Raw pointers should not be (mis)used as a workaround for avoiding language-enforced checks. They serve a useful purpose as a means to interface with foreign (non-Rust) code and implement low-level functionality.

Revisiting the Pointer Mole

Has Rust vanquished the pointer mole? Can Rust programmers write safe and efficient code while comfortably defining the underlying data structures? The answer: a slightly qualified yes.

On the positive side, Rust detects many pointer errors at compile time, it reclaims storage automatically without the overhead of a general garbage collector, and its type definition facility offers general-purpose functionality. However, and not surprisingly in light of the tensions and tradeoffs intrinsic to any pointer facility, Rust’s approach does have some drawbacks.

Arguably the most significant issue is the learning curve that most Rust programmers will need to navigate to become conversant with the language’s pointer semantics. The Borrow Checker is an algorithm based on source-code path analysis. Although its essence can be distilled into a memorable mantra—values can be borrowed mutably and exclusively or else immutably and shared—specific applications of the rules may cause surprises. Thus, as can be seen in the doubly linked list example above, traditional data-structuring idioms sometimes require a non-traditional style.

What follows are two examples that are methodologically equivalent. Each mutates a variable through a borrowed reference. But one is legal, and the other not. First the illegal code:

fn main(){ 
   let mut n = 100; 
   println!("n: {n}"); 
   let p = &mut n;         (1) 
   *p += 1; 
   println!("n: {n}");     (2) Illegal 
   println!("*p: {}", *p); (3) 
}

At statement (1), p borrows n mutably; the lifetime of p (and the associated extent of p’s mutual borrow of n goes through line (3). However, the use of n in the println!() macro at line (2) is an implicit immutable borrow of n. Since this occurs during the extent of the mutable borrow, the code is illegal. On the other hand, interchanging the last two lines makes the code legal:

fn main(){ 
   let mut n = 100; 
   println!("n: {n}"); 
   let p = &mut n;         (1) 
   *p += 1; 
   println!("*p: {}", *p); (2) OK 
   println!("n: {n}");     (3) 
}

The difference is that now the lifetime of p ends at line (2), so the immutable borrow of n at line (3) doesn’t occur during the extent of the mutable borrow.

The distinction between the two examples might not be immediately apparent. Aliasing in which a variable is modified indirectly and referenced directly may or may not be legal. Further, when interior mutability is required and the borrow checking rules are enforced at run-time, complex analysis may be needed to guarantee the absence of borrow-related panic.

Another potential issue is the cost of reclamation when complex data structures are dropped. Despite the dangers of explicit deallocation in languages like C, C++, and Ada, the deallocation is apparent in the source code and, especially if memory pools with fixed-size blocks are used, its run-time cost can be predicted.
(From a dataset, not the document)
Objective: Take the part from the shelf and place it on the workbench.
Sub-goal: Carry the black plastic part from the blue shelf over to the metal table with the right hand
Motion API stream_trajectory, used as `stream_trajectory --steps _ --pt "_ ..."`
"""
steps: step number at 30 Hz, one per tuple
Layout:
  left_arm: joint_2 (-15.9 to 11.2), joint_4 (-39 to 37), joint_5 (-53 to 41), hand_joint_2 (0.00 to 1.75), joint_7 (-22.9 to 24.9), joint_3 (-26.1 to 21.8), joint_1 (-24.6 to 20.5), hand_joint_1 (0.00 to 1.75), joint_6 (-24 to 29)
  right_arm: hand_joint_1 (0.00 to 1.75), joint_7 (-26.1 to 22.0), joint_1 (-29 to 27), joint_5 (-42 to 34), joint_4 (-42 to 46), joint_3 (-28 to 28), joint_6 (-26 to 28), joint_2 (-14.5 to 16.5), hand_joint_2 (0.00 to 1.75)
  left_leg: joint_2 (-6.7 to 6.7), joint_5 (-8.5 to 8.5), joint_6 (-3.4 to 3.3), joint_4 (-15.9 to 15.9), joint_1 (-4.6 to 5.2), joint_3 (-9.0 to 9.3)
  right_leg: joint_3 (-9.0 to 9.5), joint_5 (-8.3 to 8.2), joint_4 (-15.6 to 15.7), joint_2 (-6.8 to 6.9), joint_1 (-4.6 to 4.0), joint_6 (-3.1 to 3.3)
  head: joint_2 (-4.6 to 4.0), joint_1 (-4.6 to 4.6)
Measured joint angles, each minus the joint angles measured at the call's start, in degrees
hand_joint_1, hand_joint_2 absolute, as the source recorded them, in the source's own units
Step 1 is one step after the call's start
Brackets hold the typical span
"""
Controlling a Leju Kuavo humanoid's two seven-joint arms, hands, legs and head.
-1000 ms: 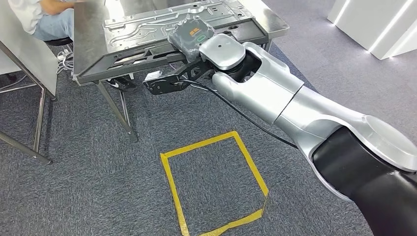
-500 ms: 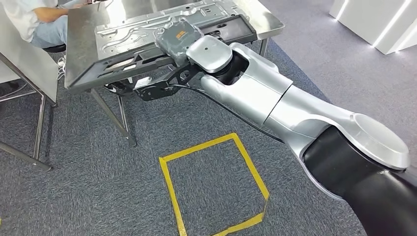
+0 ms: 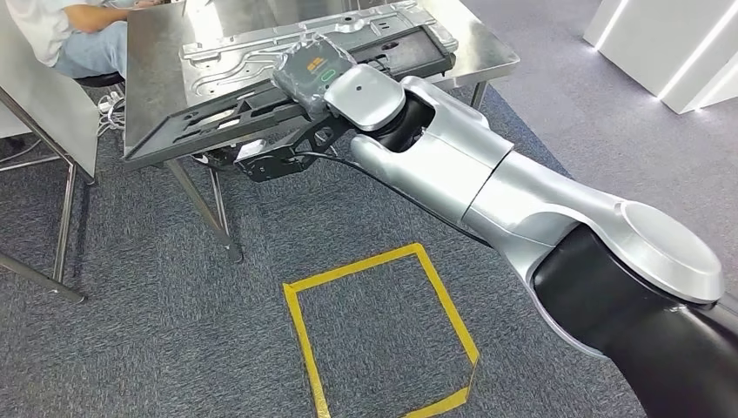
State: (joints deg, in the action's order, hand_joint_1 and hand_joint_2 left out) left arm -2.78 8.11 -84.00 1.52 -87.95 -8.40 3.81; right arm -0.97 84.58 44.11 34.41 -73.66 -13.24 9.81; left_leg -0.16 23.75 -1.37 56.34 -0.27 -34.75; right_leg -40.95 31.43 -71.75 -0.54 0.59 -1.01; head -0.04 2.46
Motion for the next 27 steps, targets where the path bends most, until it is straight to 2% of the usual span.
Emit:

In Rust, the deallocation is implicit, and careful analysis is needed to compute the run-time cost. Rust’s custom storage pool mechanism can mitigate this problem, but it brings manual deallocation and its associated risks.

Notwithstanding these issues, Rust provides an expressive pointer facility that has advanced the state of the art and practice in helping programmers write safe and efficient code. Rust requires more ramp-up time and up-front effort than other languages. However, by detecting most pointer errors at compile time, it facilitates memory safety, avoids Prof. Hoare’s billion-dollar mistake, and reduces verification costs. The frustrating pointer mole hasn’t been completely whacked, but Rust has largely stunned it into submission.